> **Data excerpts**
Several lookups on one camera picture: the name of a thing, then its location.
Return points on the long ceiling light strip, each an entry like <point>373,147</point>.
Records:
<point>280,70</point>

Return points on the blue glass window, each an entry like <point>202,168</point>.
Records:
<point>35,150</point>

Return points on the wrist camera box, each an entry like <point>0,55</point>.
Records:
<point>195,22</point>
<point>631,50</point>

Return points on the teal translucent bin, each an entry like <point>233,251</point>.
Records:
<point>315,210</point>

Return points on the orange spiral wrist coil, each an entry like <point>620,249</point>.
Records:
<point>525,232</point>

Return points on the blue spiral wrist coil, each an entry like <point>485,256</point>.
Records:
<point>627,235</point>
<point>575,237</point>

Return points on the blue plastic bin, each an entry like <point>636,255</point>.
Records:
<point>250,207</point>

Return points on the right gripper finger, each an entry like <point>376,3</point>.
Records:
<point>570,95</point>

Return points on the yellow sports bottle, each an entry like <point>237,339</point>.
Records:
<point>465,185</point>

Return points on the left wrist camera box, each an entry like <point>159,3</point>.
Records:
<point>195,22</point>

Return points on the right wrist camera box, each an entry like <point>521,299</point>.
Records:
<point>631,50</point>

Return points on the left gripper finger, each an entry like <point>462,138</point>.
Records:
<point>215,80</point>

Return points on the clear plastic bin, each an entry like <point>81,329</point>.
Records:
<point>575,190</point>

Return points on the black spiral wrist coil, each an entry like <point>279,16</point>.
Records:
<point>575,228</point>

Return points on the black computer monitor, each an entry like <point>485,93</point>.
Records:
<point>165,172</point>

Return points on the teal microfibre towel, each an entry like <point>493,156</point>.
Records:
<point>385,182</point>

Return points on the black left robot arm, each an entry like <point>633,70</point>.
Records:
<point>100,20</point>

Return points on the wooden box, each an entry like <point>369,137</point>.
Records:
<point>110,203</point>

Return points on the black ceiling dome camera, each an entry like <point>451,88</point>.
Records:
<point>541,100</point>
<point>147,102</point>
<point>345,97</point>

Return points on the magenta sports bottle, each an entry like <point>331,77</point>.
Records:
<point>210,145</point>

> **What you should do**
Every line of the data is to be retyped without alteration.

> **Task response**
Several lookups on one camera picture: the name of a thing, then its location.
Return points on the long ceiling light strip, each an entry like <point>373,147</point>.
Records:
<point>280,70</point>

Return points on the blue glass window, each an entry like <point>202,168</point>.
Records:
<point>35,150</point>

Return points on the wrist camera box, each an entry like <point>0,55</point>.
Records:
<point>195,22</point>
<point>631,50</point>

Return points on the teal translucent bin, each an entry like <point>233,251</point>.
Records:
<point>315,210</point>

Return points on the orange spiral wrist coil, each an entry like <point>620,249</point>.
Records:
<point>525,232</point>

Return points on the blue spiral wrist coil, each an entry like <point>485,256</point>.
Records:
<point>627,235</point>
<point>575,237</point>

Return points on the blue plastic bin, each an entry like <point>636,255</point>.
Records:
<point>250,207</point>

Return points on the right gripper finger, each an entry like <point>376,3</point>.
Records:
<point>570,95</point>

Return points on the yellow sports bottle, each an entry like <point>237,339</point>.
Records:
<point>465,185</point>

Return points on the left wrist camera box, each an entry like <point>159,3</point>.
Records:
<point>195,22</point>

Return points on the right wrist camera box, each an entry like <point>521,299</point>.
Records:
<point>631,50</point>

Return points on the left gripper finger, each an entry like <point>462,138</point>.
Records:
<point>215,80</point>

Return points on the clear plastic bin, each an entry like <point>81,329</point>.
Records:
<point>575,190</point>

Return points on the black spiral wrist coil, each an entry like <point>279,16</point>.
Records:
<point>575,228</point>

Return points on the black computer monitor, each an entry like <point>485,93</point>.
Records:
<point>165,172</point>

Return points on the teal microfibre towel, each an entry like <point>493,156</point>.
Records:
<point>385,182</point>

Return points on the black left robot arm, each an entry like <point>633,70</point>.
Records:
<point>100,20</point>

Return points on the wooden box, each an entry like <point>369,137</point>.
Records:
<point>110,203</point>

Return points on the black ceiling dome camera, each an entry like <point>451,88</point>.
Records:
<point>541,100</point>
<point>147,102</point>
<point>345,97</point>

Return points on the magenta sports bottle, each an entry like <point>331,77</point>.
Records:
<point>210,145</point>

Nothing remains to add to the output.